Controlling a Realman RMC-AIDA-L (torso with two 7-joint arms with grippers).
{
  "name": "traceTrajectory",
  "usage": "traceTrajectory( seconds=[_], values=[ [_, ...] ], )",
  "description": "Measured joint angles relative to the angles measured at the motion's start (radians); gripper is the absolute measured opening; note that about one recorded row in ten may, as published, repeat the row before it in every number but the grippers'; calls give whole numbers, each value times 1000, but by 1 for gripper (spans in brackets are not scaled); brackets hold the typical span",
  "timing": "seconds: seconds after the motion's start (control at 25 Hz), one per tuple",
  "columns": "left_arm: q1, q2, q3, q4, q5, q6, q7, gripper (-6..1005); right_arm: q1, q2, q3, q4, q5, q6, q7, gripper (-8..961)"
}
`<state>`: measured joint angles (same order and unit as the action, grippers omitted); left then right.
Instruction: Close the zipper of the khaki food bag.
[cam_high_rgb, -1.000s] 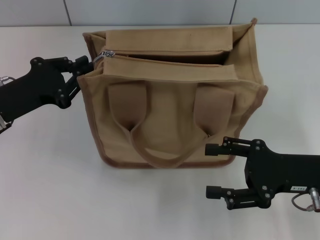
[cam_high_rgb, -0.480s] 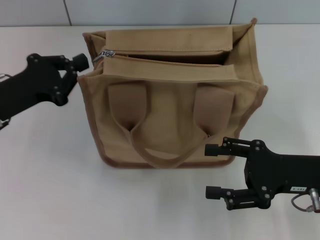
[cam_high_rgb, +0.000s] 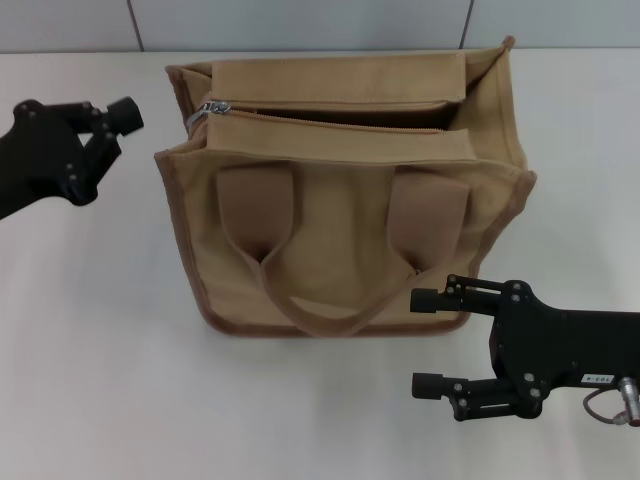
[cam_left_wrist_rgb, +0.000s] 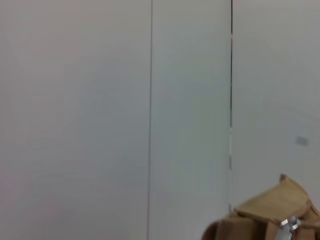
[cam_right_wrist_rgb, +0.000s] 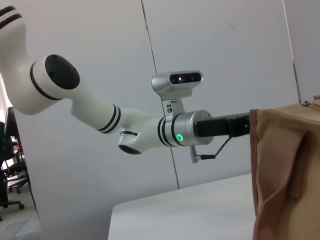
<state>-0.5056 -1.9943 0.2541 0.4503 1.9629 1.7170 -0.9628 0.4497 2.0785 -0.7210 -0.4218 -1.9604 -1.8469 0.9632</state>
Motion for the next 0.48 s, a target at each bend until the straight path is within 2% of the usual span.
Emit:
traceTrajectory(
  seconds=[0.16, 0.36, 0.48],
  values=[
    [2, 16, 76, 6, 2, 9, -27, 3, 0, 0, 0, 0, 0, -1, 0, 817],
    [2, 12, 127, 36, 2, 16, -70, 4, -2, 0, 0, 0, 0, -2, 0, 816],
    [0, 9, 135, 48, 3, 20, -75, 126, -2, 0, 0, 0, 0, -2, 0, 816]
  ],
)
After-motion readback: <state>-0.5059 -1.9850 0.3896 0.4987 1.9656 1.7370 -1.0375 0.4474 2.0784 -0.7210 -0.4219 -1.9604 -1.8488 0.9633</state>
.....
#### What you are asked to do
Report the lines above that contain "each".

#### Finished exercise
  "description": "Measured joint angles relative to the angles measured at the motion's start (radians); gripper is the absolute measured opening; note that about one recorded row in ten may, as published, repeat the row before it in every number but the grippers'; calls give whole numbers, each value times 1000, but by 1 for gripper (spans in brackets are not scaled); brackets hold the typical span",
Motion for the next 0.48 s, a target at each bend until the straight path is within 2% of the usual span.

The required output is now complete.